The other modes riff on the mechanics in various gentle ways. Arcade Mode strips away coins completely, so you can Rambo your way through pumpkins with shotguns and rocket launchers without qualms. Hardcore Mode is simply a harder, more punishing and more curse-filled version of Classic, while Money Dripper includes cash but then leeches the coins away from you over time. You have to keep killing and buying and killing again if you want to hold onto your millions. Finally, there’s Explosive Mode, which just hands you a rocket launcher with infinite ammo and then tosses the pumpkins your way. We seem to remember playing something similar in Goldeneye on the N64.

It’s all smoke and mirrors, of course.

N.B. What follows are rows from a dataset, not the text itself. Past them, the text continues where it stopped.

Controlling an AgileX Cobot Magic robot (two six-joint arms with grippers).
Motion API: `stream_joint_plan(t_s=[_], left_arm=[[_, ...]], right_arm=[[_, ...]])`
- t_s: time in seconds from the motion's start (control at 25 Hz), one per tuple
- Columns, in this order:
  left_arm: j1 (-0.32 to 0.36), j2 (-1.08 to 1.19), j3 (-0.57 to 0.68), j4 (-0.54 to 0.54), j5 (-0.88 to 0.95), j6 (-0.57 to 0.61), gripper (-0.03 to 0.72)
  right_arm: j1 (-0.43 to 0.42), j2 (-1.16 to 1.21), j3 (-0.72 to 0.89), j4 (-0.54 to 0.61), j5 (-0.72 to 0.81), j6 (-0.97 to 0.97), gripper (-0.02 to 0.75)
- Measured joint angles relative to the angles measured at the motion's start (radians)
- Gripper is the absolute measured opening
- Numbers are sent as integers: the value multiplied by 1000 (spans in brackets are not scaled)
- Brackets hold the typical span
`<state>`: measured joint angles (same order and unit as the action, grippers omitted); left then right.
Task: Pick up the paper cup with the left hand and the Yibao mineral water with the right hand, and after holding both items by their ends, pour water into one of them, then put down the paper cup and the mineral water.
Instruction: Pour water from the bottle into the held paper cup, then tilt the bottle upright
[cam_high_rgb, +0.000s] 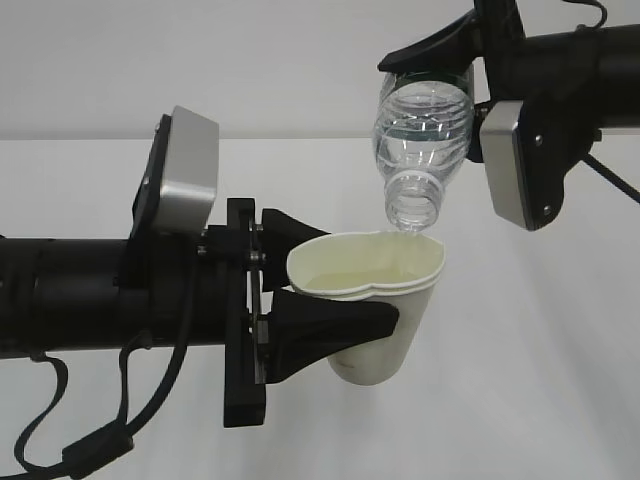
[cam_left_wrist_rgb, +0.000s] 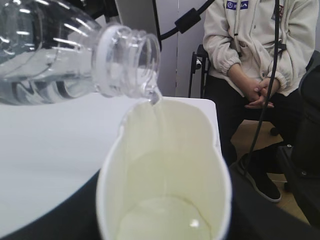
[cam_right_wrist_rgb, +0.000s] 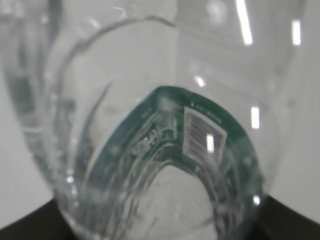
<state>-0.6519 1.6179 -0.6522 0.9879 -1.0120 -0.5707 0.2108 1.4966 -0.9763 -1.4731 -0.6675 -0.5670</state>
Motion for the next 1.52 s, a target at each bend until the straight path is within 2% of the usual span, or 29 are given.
stream_joint_plan(t_s=[1.52], left_arm=[[0, 0, 0, 0, 2, 0, 373]], right_arm=[[0, 0, -6, 0, -4, -3, 435]])
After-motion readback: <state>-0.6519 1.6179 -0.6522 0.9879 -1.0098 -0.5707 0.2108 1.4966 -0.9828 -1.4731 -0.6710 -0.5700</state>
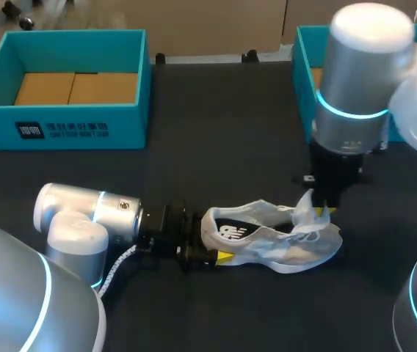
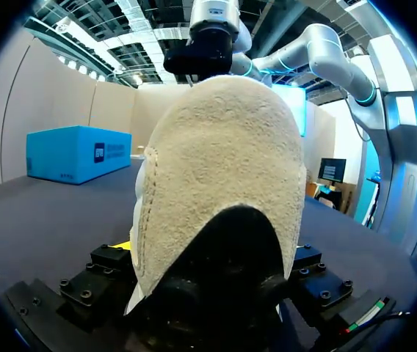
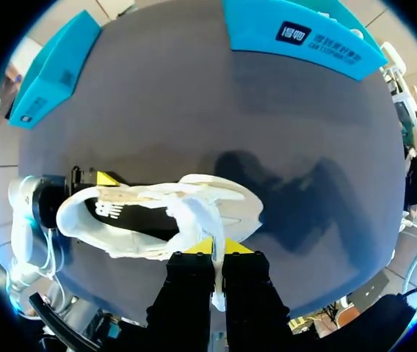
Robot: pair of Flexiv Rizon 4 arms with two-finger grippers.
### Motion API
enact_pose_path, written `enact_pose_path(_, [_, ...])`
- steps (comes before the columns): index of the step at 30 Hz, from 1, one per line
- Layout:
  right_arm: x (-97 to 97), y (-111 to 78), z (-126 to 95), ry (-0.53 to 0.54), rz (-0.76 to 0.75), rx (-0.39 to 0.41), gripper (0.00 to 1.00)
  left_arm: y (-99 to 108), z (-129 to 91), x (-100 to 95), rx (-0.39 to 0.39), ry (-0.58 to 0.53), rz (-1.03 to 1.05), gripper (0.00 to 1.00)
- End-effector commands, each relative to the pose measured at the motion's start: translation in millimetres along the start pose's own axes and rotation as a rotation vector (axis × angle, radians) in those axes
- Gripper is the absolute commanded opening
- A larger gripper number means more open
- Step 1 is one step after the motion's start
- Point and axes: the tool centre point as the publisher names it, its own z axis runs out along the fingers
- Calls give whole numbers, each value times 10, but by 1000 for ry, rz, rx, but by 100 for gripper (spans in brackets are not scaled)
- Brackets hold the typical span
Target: Take the shoe out of the shoebox, open the shoe tongue, remove and reinsert the insole, then place the shoe into the shoebox
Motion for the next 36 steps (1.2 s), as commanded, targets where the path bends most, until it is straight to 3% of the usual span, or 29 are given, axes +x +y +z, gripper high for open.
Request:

These are all presented as modes when they could have been a more fully functioning and customisable settings screen, but we’re still happy they are there. Because without them, Bones of Halloween would have been even more threadbare. The Bones in the title is appropriate, because there’s no meat on them at all. 

No matter the mode you choose, you’re going to be killing pumpkins and only pumpkins. There’s not much variation or escalation to them, so you better enjoy getting covered in pumpkin gibs. And a single arena is beyond paltry. Considering there are no landmarks in the arena either – just trees to duck behind, and corners to get cornered in – it’s difficult to even label it as an arena.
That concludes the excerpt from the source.